→ **Your goal**:
Your task is to work out how many lines in the data that follows hold "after" and to state that number alone.

→ **Exercise input**:
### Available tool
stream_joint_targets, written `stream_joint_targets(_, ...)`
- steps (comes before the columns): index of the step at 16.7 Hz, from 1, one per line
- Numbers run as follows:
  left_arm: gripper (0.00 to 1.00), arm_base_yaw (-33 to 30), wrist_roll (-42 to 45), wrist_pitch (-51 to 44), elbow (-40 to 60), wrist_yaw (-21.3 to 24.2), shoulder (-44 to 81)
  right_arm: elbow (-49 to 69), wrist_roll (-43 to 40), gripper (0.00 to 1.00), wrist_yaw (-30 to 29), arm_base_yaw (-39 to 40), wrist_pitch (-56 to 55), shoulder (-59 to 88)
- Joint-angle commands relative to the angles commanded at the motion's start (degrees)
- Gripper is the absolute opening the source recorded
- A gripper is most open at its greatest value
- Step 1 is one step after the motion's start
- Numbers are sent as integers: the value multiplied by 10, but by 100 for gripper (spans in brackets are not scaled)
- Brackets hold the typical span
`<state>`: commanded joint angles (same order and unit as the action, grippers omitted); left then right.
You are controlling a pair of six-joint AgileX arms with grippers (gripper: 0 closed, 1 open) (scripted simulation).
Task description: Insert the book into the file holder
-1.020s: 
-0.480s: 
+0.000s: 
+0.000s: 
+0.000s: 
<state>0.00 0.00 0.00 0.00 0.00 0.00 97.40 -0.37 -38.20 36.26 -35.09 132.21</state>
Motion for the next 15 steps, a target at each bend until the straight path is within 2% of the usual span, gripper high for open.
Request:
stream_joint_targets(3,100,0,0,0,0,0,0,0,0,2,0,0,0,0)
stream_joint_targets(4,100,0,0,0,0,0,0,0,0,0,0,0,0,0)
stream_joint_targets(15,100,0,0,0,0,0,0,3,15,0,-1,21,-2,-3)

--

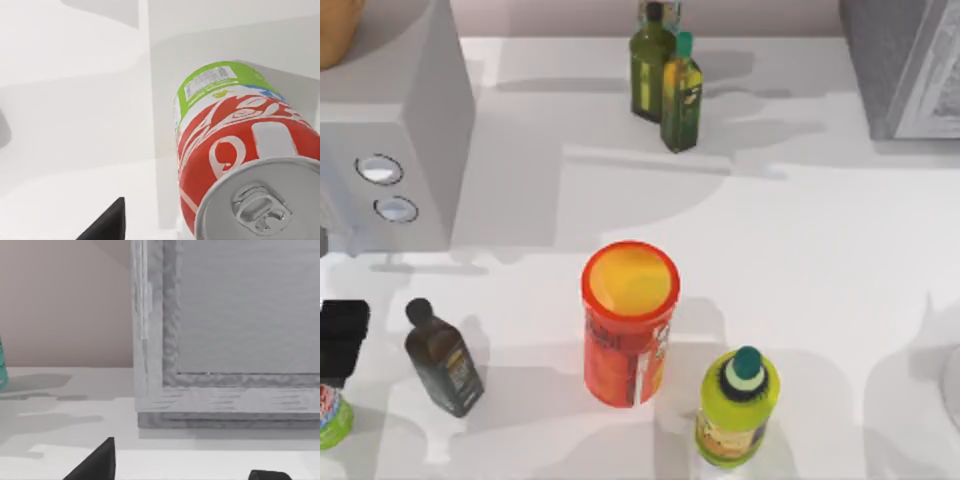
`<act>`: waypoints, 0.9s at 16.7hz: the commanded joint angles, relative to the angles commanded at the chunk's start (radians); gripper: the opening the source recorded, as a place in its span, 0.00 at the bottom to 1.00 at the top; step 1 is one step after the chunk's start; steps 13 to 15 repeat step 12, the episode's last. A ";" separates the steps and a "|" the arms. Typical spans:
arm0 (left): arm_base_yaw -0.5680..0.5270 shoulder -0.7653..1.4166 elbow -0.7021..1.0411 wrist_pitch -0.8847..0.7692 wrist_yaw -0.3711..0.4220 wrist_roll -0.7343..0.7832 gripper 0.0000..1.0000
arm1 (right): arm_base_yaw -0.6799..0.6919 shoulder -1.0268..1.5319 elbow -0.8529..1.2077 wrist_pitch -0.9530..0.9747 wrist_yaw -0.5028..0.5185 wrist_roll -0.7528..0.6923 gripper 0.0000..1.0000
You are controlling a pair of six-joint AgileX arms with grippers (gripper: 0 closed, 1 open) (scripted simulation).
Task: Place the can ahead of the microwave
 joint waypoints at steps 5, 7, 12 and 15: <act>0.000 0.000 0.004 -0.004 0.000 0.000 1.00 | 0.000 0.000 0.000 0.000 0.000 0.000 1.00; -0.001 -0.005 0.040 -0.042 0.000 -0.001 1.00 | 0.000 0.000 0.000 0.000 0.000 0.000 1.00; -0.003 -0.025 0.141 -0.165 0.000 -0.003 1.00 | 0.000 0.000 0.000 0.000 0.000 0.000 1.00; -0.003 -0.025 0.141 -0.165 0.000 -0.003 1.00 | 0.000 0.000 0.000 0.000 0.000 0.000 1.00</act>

→ **Task answer**:
2